Provided data =>
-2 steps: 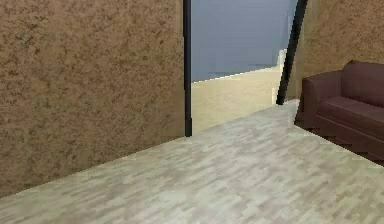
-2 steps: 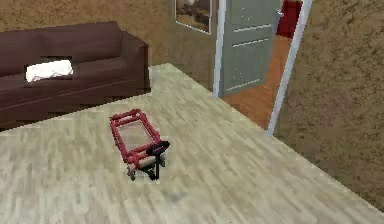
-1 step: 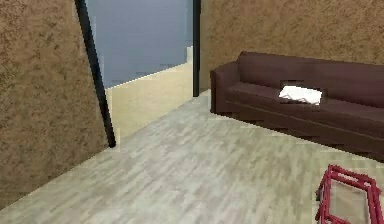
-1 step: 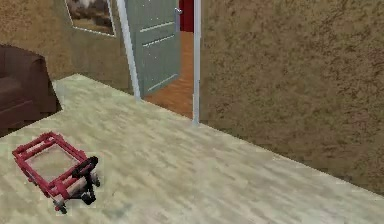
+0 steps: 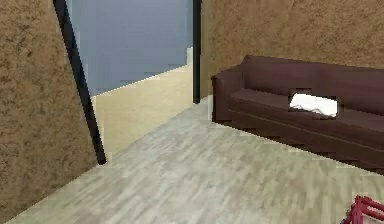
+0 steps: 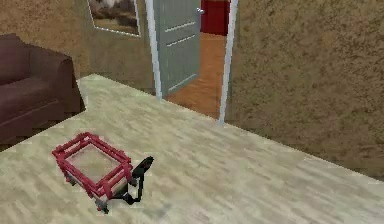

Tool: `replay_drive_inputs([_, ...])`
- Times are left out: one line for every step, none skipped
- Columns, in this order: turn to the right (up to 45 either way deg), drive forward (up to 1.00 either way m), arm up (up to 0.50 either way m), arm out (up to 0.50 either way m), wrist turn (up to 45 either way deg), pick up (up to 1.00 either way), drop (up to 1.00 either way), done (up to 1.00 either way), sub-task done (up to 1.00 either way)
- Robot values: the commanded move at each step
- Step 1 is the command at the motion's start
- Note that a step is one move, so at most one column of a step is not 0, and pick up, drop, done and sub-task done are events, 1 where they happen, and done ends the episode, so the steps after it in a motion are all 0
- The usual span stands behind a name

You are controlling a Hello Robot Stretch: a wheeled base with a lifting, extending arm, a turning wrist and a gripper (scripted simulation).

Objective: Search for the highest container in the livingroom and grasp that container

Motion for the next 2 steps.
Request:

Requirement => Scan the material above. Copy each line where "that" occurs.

Solved problem =>
- Note that a step is one move, so at most one column of a step is not 0, and pick up, drop, done and sub-task done are events, 1 where they happen, and done ends the episode, so the steps after it in a motion are all 0
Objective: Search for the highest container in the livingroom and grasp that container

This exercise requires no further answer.